Stored entries:
»»

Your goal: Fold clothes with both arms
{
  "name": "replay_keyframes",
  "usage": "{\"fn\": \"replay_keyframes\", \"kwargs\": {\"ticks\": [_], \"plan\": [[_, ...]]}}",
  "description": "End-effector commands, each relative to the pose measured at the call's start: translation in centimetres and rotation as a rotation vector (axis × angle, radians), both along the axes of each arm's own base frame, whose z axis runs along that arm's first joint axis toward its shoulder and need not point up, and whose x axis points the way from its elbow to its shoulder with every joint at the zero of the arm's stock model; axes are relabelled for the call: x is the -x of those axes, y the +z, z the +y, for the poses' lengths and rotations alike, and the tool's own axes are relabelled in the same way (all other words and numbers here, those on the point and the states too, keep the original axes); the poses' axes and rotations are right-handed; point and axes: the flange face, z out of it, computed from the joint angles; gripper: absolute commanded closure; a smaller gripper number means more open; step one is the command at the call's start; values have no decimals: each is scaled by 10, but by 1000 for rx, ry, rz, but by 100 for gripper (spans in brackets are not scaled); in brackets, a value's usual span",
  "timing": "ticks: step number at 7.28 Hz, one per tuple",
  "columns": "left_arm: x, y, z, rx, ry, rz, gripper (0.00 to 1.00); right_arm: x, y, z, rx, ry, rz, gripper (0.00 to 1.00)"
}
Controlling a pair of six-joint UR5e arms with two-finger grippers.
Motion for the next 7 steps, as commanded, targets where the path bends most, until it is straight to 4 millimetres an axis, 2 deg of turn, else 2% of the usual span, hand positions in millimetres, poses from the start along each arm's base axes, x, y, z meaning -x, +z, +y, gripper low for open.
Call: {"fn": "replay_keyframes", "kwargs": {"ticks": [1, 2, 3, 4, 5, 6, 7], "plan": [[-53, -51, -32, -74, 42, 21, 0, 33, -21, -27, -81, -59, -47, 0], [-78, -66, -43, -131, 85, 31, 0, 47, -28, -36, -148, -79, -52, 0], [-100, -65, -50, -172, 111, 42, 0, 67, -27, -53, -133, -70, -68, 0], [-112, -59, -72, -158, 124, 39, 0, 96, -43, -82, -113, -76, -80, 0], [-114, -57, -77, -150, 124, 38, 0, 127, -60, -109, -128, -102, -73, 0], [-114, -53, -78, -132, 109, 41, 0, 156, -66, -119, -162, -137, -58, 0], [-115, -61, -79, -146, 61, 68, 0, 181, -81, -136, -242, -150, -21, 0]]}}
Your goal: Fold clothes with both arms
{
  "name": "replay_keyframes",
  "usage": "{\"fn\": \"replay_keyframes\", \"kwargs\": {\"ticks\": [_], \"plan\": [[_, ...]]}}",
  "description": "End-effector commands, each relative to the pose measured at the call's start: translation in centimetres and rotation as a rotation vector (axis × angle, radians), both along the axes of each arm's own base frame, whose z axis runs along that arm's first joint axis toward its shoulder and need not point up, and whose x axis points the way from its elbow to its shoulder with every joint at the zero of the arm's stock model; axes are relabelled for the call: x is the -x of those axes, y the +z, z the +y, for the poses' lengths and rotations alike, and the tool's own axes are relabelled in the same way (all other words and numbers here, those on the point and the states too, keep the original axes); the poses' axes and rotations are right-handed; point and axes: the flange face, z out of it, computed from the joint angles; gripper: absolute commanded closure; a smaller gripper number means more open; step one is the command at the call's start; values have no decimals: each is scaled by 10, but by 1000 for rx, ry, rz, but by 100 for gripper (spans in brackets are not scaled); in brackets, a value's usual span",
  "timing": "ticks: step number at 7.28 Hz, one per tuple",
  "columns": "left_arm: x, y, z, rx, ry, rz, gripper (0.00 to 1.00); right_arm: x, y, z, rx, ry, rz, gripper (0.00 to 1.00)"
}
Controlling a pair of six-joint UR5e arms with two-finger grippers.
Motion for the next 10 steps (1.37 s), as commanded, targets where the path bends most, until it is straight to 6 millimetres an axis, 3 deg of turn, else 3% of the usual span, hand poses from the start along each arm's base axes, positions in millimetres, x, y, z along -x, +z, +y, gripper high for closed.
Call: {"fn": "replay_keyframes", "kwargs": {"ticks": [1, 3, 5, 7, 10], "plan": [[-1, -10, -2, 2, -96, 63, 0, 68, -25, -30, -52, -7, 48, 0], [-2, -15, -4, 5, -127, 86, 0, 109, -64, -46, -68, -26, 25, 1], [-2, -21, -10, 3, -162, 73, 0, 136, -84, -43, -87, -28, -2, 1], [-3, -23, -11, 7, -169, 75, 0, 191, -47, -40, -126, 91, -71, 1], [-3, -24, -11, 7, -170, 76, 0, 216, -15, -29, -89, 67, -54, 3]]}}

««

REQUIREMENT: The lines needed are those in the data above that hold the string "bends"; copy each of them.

WRITTEN REPLY:
Motion for the next 7 steps, as commanded, targets where the path bends most, until it is straight to 4 millimetres an axis, 2 deg of turn, else 2% of the usual span, hand positions in millimetres, poses from the start along each arm's base axes, x, y, z meaning -x, +z, +y, gripper low for open.
Motion for the next 10 steps (1.37 s), as commanded, targets where the path bends most, until it is straight to 6 millimetres an axis, 3 deg of turn, else 3% of the usual span, hand poses from the start along each arm's base axes, positions in millimetres, x, y, z along -x, +z, +y, gripper high for closed.

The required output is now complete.